▶ [What the exercise asks]:
Using the records below, find every line that includes "white" and copy it.

====== Source material

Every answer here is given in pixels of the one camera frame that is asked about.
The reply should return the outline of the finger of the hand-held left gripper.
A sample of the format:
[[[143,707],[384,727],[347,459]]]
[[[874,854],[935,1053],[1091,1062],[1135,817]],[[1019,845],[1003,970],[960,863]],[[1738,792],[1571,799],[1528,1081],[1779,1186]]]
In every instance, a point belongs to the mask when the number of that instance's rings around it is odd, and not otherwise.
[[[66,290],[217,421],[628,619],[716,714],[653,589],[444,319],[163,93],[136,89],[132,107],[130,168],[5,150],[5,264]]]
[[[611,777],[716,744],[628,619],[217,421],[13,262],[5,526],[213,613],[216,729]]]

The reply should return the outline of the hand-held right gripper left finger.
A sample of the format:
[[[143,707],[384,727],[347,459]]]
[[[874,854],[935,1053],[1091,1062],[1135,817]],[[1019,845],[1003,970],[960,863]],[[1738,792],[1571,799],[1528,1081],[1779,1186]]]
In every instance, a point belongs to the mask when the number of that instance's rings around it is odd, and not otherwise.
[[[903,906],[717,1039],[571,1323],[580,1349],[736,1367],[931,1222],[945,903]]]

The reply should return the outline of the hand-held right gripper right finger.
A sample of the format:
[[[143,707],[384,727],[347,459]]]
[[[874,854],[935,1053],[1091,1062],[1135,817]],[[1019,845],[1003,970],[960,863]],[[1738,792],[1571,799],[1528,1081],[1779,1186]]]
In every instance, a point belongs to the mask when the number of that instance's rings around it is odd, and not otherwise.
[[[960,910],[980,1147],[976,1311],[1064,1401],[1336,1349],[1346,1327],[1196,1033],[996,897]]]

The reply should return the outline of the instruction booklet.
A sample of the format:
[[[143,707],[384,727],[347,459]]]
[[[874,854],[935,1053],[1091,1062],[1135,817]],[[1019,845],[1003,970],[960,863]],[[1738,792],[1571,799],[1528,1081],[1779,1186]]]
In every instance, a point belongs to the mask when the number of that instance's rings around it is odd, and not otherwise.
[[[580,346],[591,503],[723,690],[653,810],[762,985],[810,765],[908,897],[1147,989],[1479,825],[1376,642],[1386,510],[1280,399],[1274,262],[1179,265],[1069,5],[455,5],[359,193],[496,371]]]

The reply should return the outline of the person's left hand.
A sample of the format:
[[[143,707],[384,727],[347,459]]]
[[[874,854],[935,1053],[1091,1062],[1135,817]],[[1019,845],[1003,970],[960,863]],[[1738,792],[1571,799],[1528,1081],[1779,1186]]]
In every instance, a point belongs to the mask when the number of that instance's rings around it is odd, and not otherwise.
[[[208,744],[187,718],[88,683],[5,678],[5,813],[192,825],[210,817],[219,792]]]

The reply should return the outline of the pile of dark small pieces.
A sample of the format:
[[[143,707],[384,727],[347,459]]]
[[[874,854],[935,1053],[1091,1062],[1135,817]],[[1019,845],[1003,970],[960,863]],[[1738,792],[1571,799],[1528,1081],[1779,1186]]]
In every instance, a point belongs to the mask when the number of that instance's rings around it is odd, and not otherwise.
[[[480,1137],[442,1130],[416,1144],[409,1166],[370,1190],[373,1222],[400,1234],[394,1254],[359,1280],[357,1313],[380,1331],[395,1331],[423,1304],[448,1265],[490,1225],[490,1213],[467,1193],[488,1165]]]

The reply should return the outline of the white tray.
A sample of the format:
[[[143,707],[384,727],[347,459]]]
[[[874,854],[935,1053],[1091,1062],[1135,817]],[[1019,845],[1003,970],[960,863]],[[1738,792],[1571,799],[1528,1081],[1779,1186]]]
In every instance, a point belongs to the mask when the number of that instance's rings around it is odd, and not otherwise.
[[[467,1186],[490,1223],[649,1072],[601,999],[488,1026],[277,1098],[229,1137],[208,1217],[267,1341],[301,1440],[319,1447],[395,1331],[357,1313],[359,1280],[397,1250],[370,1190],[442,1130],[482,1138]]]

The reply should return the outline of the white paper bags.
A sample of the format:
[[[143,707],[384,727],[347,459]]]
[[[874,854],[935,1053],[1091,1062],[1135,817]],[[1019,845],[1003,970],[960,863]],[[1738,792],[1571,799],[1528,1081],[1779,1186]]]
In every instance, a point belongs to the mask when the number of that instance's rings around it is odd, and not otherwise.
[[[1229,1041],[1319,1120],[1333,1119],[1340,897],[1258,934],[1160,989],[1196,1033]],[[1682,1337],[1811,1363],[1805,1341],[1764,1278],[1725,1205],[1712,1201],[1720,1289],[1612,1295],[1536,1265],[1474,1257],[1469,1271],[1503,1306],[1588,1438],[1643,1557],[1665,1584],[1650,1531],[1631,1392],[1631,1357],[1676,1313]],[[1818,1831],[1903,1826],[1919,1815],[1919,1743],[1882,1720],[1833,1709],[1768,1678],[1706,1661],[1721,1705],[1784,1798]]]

============

▶ [Output below]:
The reply should return the outline of the white tray.
The reply should return the outline of the white paper bags.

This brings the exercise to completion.